Deloitte plays down positive forecast for SA this year
RESTRUCTURING professionals expect an improvement in the country’s economic environment this year, in line with the wider trend seen across developing economies.
This was according to the fourth annual South African Restructuring Outlook 2017 survey released by Deloitte last week.
Deloitte, however, noted that an important caveat was that this positive sentiment might have weakened in the wake of South Africa’s sovereign debt rating downgrades by S&P Global Ratings and Fitch Ratings, which occurred shortly after the survey was conducted.
“We surveyed a cross-section of restructuring specialists in South Africa to obtain a better understanding of where the industry is now and what their expectations are for the next 12 months,” said Deloitte’s associate director of restructuring services, Daniel Terblanche.
“Respondents represented a selected mix of commercial banks, development finance institutions, lawyers, business rescue practitioners, academia and other key professionals.”
The results highlighted the importance of identifying distress early and the risks of value erosion that business rescue could bring if not managed carefully, such as the discontinuation of supplies into a business or higher employee attrition rates.
Protecting the business was still ranked as the top priority of a restructuring project, with the preservation of employment becoming increasingly prominent.
Early identification of financial distress remained one of the main areas where restructuring professionals believed the local restructuring industry could be improved.
“An increase in volatility can be expected across the South African economy and the ability to identify financial distress early by management and boards of directors, accompanied with the imperative need for restructuring practices, both informal and formal, to develop and become more dynamic, is more critical now than ever before” said Deloitte’s head of restructuring services, Nisha Dharamlall.
Respondents believed that the retail sector was the most at risk of distress in the next 12 months, followed by the agricultural and construction sectors.
The increased focus on the retail sector followed the highly publicised restructuring and the ongoing business rescue of well-known house brands in the local market.
Agriculture was forecast to be the next most-at-risk sector, having been chosen by 53.6percent of respondents, even after the El Niño drought came to an end in the summer rainfall region. While the rains in this region might have helped growing conditions, the appearance of “zombie companies” as conditions improved remained a risk.

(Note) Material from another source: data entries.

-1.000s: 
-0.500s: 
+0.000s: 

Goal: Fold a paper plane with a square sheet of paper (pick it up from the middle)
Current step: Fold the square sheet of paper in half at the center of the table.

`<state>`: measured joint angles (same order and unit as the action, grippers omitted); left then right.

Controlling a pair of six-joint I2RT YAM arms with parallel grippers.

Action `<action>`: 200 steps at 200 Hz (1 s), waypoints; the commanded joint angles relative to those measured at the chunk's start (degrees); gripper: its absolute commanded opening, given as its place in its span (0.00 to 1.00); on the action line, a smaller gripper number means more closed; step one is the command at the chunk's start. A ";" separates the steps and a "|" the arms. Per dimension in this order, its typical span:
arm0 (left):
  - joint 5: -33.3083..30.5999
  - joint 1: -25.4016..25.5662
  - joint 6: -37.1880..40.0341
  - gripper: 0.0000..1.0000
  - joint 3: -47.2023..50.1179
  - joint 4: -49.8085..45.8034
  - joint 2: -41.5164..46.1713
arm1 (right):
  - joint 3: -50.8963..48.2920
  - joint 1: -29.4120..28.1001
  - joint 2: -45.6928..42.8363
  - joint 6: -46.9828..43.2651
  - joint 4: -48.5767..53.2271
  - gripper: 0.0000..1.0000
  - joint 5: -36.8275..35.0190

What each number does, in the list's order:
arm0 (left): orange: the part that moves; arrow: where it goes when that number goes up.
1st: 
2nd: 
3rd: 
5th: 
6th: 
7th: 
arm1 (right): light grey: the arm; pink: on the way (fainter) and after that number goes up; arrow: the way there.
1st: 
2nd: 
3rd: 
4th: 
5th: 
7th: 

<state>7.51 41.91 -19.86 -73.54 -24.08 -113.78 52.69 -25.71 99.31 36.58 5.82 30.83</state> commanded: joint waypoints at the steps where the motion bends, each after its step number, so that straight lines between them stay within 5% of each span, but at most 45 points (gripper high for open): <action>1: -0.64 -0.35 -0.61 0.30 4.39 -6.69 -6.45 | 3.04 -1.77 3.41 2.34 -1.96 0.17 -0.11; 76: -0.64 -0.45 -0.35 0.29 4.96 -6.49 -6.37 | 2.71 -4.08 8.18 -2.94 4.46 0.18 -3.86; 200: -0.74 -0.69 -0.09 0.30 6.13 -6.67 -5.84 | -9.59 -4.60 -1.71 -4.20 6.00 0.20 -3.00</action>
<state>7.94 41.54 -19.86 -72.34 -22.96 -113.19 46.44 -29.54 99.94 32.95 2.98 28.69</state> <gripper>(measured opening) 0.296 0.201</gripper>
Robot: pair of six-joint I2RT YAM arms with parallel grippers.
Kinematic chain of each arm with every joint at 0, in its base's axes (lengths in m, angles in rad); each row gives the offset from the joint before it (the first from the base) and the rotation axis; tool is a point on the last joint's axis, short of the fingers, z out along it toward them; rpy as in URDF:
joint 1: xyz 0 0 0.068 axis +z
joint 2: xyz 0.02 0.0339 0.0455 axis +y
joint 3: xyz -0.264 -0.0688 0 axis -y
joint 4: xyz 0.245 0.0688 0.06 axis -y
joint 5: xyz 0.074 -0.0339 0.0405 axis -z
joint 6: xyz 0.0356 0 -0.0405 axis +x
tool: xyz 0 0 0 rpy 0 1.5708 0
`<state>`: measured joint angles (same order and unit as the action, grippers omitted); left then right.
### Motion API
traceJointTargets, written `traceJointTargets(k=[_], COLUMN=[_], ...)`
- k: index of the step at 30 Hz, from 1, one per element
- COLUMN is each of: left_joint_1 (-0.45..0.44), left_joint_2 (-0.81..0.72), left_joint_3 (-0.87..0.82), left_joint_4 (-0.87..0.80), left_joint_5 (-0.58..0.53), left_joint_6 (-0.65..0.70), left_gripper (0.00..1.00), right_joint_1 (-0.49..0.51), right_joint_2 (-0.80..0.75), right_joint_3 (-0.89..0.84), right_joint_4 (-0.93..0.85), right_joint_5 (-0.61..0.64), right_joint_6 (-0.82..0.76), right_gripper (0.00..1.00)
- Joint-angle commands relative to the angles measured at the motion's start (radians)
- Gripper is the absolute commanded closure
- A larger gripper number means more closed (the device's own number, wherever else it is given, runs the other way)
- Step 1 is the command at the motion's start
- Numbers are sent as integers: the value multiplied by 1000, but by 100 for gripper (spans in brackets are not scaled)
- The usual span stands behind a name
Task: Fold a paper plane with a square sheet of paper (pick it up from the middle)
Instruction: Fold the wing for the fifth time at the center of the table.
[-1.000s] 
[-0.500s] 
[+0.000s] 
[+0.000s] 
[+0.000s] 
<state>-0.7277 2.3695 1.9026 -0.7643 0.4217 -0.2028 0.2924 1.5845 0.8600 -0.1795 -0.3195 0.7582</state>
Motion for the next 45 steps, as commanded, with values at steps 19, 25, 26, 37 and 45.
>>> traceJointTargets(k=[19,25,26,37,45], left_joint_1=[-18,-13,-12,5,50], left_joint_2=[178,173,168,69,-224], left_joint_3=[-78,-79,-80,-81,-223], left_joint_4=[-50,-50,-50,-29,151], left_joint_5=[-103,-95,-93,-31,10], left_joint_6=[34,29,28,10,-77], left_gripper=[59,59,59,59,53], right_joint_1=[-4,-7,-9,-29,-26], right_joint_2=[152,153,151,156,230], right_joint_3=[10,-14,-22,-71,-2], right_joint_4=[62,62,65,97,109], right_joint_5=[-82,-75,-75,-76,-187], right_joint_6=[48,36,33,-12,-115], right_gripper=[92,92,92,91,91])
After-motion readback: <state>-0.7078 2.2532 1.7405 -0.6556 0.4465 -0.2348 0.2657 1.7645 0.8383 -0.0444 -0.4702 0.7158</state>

Forecasters predicted a return of adverse weather patterns in the 2017/18 season, which would cause serious concerns again for this sector.
The construction sector remained one of the sectors most at risk of financial distress in the next year, retaining its topthree position for the fourth consecutive year.
Resources remained a concern for 42.9percent of respondents as a result of market prices remaining relatively low compared with the commodity price boom of 2000 to 2014. The lack of competitiveness in sectors such as steel globally was identified as a concern.
Solvent restructurings were expected to be the most common route to rescuing a company in distress, with the injection of new equity via the sale of the business, a new equity raise or the sale of non-performing assets being the preferred route.
Business rescue was expected to be the next most used mechanism.